Allen downplays privacy concerns over inappropriate data sharing, saying that “generally speaking” third-party age assurance providers will only provide a yes/no answer to an age verification question (e.g., “Is this person over 16?”), thereby minimizing the data they send back to the platform to reduce privacy risks.
Allen argues that broader concerns about the age guarantee a vector to enable massive surveillance of Internet users are poorly placed.
“These are people who just don’t understand how this technology works,” he says. “It doesn't create anything that you can monitor.
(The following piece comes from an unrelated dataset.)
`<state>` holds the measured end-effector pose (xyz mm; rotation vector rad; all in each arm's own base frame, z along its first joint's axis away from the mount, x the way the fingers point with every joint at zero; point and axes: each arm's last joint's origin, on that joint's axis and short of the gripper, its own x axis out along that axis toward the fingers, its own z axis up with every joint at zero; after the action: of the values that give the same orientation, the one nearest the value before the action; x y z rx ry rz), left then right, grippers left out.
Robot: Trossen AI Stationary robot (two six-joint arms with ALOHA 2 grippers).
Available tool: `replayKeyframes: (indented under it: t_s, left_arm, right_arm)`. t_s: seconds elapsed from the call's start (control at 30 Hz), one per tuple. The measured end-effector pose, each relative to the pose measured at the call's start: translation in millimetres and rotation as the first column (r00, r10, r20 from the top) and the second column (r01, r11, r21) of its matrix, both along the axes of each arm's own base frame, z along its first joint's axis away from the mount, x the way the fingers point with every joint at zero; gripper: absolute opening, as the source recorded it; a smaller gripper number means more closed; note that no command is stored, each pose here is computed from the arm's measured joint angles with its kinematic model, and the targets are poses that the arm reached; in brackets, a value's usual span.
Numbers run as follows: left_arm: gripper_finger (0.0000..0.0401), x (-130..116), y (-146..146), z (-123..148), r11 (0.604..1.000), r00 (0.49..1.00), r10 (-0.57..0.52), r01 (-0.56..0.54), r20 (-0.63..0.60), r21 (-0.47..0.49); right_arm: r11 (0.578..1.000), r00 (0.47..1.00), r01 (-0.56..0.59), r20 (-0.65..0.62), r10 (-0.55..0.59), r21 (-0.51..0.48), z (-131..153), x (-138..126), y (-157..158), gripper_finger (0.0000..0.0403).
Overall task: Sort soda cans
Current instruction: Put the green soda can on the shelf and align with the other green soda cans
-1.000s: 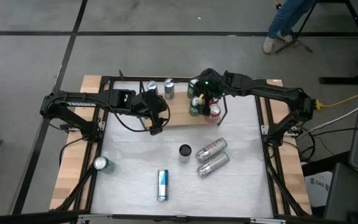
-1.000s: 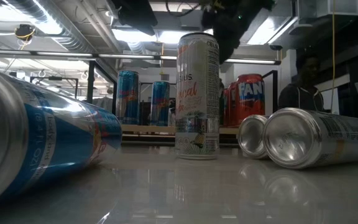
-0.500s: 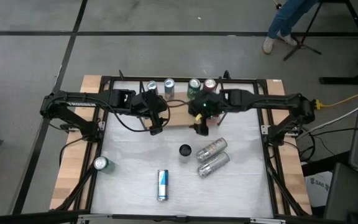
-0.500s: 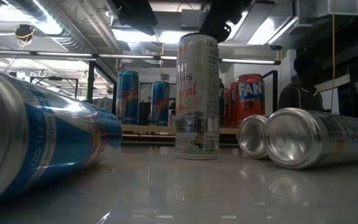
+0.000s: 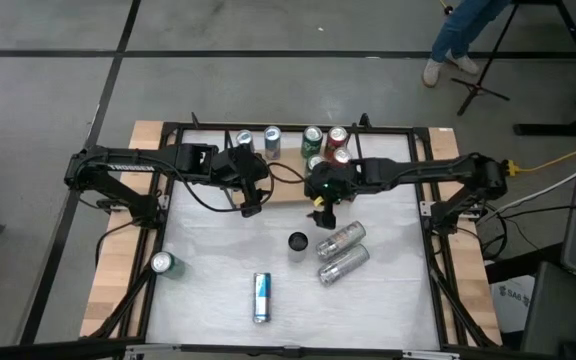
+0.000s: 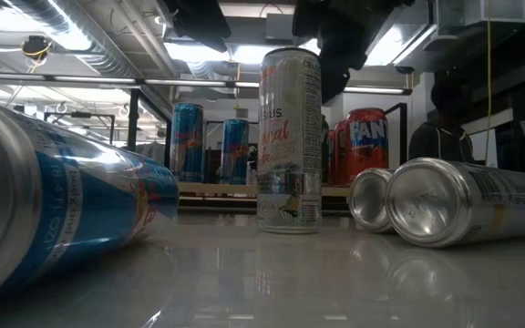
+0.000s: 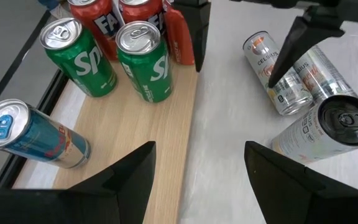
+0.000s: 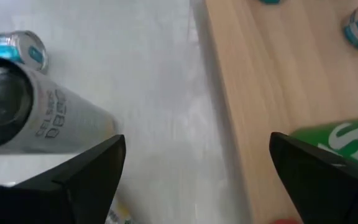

None of the systems we test have this central database concept or this tracking concept, and the international standard specifically prohibits this. So there are a lot of myths about what this technology does and doesn't do.
Growing industry
Yoti refused to “question” the results of the trial in advance, or the “methods or thresholds” that Australian lawmakers might deem “proportionate” to set in this context. But the industry will look closely at the margin of error that will be allowed with techniques such as facial age estimation, where the user is asked to show their face to a camera.
Low-friction controls like this are likely to be attractive to social media companies – indeed, some platforms (like Instagram) have already done this. tested age checks based on selfies. It's much easier to convince camera-loving teens to take a selfie than to get them to find and download a digital ID, for example. But it's unclear whether lawmakers will allow them.
“We don't know yet if the regulator will not set a buffer, or a buffer of 1, 2 or 3 years for facial age estimation,” Yoti told us, arguing for greater wiggle room around the margin of error for facial age estimation. -age checks. “They might consider that if there are fewer alternatives to government-issued documents for 16-year-olds, with high levels of security, no margin is proportionate.”
With increasing attention from lawmakers, Allen expects more old-age insurance technologies and companies to emerge in the coming years.
“There is an open call for participation [in the Australian age assurance trial] so… I think there will be all kinds,” he suggests. “We see new ideas. There is currently one asking if you can check age from your pulse… Which is interesting. So we'll see if that changes. There are others in the surrounding area as well. Hand movement and the geometry of your fingers is another one we've observed recently.